Loving v. Virginia, 388 U.S. 1 (1967) is a landmark civil rights decision of the United States Supreme Court, which invalidated laws prohibiting interracial marriage.

The case was brought by Mildred Loving (née Jeter), a black woman, and Richard Loving, a white man, who had been sentenced to a year in prison in Virginia for marrying each other. Their marriage violated the states anti-miscegenation statute, the Racial Integrity Act of 1924, which prohibited marriage between people classified as white and people classified as colored. The Supreme Courts unanimous decision determined that this prohibition was unconstitutional, overruling Pace v. Alabama (1883) and ending all race-based legal restrictions on marriage in the United States.

The decision was followed by an increase in interracial marriages in the U.S., and is remembered annually on Loving Day, June 12. It has been the subject of several songs and three movies, including the 2016 film Loving. Beginning in 2013, it was cited as precedent in U.S. federal court decisions holding restrictions on same-sex marriage in the United States unconstitutional, including in the 2015 Supreme Court decision Obergefell v. Hodges.

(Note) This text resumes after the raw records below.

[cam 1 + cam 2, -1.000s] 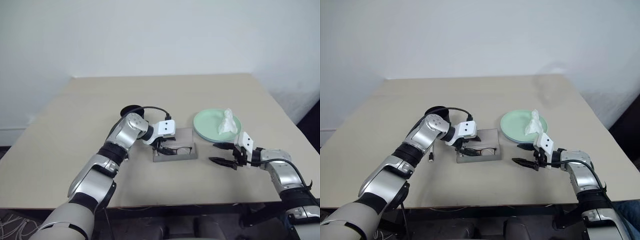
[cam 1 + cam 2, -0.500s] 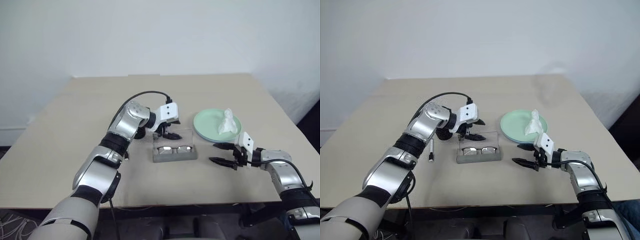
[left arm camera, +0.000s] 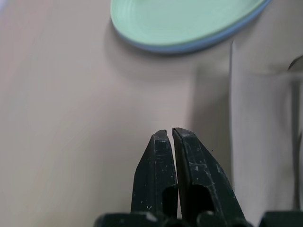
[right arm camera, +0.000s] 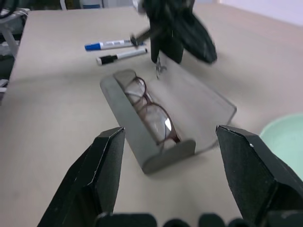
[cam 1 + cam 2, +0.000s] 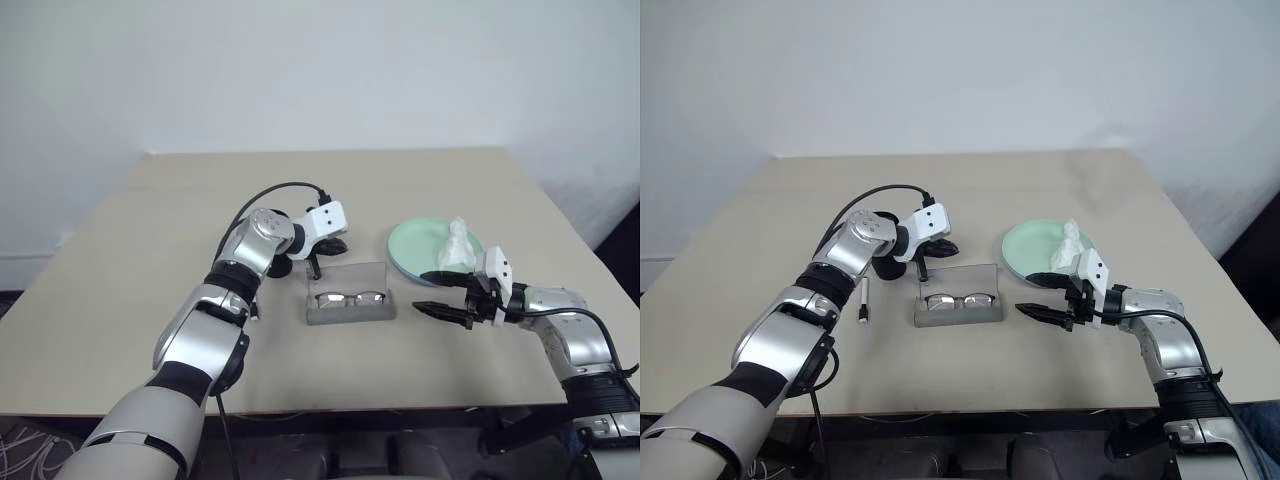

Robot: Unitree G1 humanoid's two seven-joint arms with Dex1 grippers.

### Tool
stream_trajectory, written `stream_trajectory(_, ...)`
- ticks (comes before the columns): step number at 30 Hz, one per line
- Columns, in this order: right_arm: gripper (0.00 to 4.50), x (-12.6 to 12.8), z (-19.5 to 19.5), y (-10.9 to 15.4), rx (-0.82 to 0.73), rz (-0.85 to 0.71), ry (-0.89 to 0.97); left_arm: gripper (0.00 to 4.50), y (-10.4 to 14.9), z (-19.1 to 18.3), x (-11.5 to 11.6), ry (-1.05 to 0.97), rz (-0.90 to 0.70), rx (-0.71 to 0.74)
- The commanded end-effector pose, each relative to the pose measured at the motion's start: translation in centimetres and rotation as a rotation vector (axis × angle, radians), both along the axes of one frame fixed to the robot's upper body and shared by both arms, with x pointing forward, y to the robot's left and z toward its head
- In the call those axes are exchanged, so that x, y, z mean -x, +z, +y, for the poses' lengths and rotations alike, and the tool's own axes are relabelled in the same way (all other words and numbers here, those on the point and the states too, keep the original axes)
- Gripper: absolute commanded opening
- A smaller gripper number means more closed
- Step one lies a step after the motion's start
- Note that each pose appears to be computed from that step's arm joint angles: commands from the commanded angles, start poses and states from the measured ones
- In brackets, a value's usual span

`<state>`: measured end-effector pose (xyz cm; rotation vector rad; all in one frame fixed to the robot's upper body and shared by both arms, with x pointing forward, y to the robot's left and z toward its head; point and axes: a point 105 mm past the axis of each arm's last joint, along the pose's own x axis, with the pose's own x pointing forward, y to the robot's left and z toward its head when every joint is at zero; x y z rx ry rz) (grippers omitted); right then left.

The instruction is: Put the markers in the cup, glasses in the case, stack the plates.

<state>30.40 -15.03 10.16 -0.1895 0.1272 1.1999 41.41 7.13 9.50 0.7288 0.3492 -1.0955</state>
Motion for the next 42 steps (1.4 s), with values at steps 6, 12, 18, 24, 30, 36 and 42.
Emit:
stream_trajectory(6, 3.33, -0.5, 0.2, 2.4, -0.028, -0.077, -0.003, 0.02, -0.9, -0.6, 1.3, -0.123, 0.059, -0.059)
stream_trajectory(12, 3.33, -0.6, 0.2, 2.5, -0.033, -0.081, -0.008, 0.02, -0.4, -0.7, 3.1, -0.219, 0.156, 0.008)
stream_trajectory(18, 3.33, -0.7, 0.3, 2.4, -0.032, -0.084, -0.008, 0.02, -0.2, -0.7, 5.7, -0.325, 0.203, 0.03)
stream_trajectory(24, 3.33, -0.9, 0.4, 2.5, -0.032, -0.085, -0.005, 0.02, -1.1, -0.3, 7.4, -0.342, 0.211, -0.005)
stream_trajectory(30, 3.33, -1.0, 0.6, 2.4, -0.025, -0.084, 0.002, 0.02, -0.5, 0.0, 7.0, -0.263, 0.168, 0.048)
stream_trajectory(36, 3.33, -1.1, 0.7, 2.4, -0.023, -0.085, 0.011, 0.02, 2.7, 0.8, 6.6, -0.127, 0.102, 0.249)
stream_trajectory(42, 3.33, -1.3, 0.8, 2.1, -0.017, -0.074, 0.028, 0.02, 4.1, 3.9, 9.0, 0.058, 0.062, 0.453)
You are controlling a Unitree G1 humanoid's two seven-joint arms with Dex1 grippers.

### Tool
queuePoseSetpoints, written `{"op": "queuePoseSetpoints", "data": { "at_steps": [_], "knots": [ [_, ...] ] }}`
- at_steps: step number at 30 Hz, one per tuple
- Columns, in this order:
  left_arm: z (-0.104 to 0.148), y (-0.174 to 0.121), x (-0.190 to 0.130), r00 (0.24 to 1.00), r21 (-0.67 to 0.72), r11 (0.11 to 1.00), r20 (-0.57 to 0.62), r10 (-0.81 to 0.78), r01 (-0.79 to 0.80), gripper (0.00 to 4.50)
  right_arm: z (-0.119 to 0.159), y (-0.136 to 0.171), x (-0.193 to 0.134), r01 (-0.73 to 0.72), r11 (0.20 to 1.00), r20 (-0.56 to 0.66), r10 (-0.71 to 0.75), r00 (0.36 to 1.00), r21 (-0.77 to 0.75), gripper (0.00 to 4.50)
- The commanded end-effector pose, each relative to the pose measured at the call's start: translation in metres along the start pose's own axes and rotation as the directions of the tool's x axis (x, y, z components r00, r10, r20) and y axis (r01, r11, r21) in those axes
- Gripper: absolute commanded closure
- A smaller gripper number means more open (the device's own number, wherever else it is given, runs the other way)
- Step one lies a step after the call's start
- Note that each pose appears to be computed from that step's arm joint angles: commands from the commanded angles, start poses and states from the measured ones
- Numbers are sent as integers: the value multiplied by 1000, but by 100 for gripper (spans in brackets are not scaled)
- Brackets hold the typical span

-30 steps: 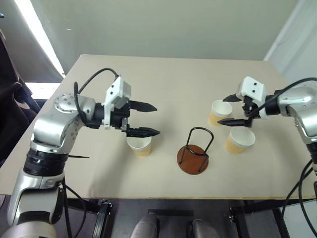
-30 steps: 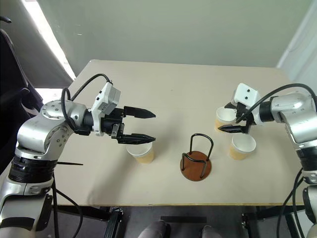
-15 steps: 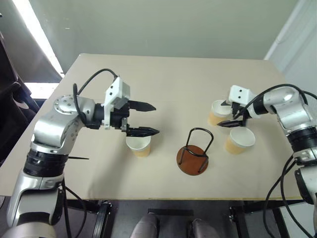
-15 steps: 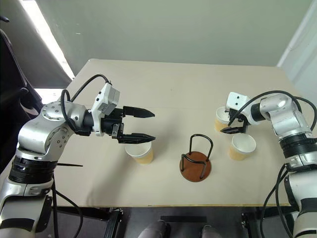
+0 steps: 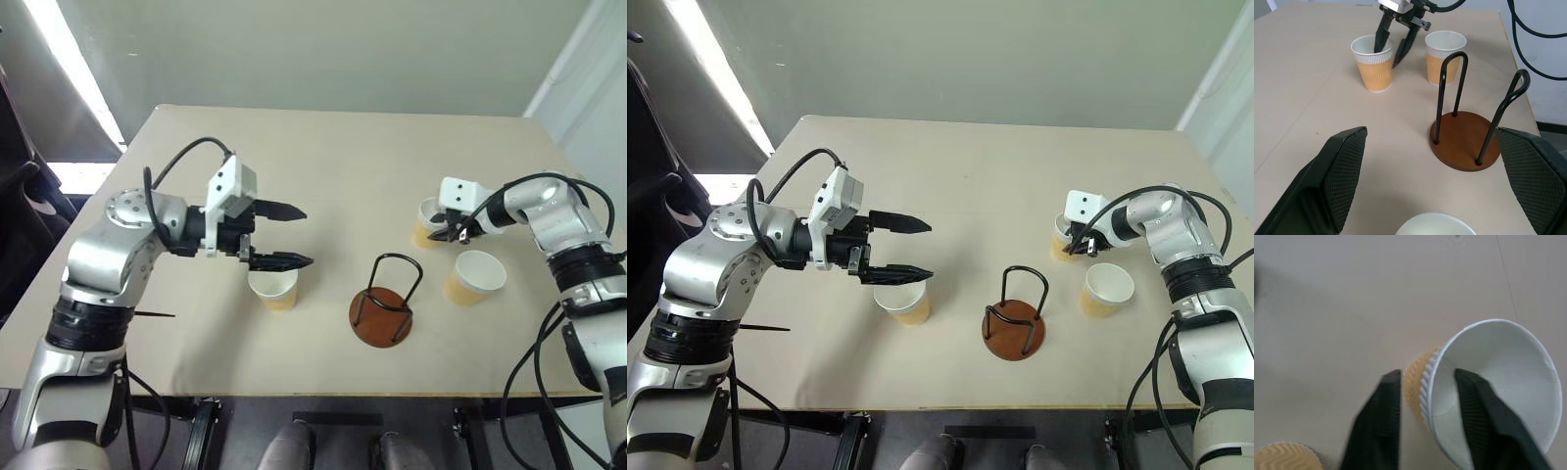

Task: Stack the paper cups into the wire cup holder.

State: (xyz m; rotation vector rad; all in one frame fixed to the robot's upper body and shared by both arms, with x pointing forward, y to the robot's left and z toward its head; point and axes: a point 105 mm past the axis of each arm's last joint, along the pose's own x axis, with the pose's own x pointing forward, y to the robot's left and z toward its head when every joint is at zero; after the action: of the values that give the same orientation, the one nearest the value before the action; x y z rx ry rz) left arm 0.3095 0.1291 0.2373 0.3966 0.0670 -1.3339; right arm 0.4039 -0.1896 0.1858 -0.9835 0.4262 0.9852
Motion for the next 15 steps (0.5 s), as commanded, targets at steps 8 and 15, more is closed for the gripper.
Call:
{"op": "queuePoseSetpoints", "data": {
  "at_steps": [8,15],
  "knots": [
    [-2,-8,-7,999,46,998,-16,-39,40,0,46,5,-46,-2,998,148,13,989,-69,444],
    [-4,-8,-9,999,47,998,-25,-46,47,0,101,43,-98,-9,973,249,67,966,-229,444]
  ]
}}
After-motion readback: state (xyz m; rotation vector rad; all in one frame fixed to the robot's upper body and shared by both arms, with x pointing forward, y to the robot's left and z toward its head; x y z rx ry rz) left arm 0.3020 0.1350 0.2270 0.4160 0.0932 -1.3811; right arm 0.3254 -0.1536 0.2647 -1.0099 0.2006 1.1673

Anti-miscegenation laws in the United States had been in place in certain states since colonial days. Marriage to a slave was never legal.[citation needed] In the Reconstruction Era in 1865, the Black Codes across the seven states of the lower South made intermarriage illegal. The new Republican legislatures in six states repealed the restrictive laws. After the Democrats returned to power, the restriction was reimposed.[citation needed]

A major concern was how to draw the line between black and white in a society in which white men had many children with black slave women.[citation needed] On the one hand, a persons reputation as black or white was usually decisive in practical matters. On the other hand, most laws used a one drop of blood rule, which meant that one black ancestor made a person black in the view of the law.[1]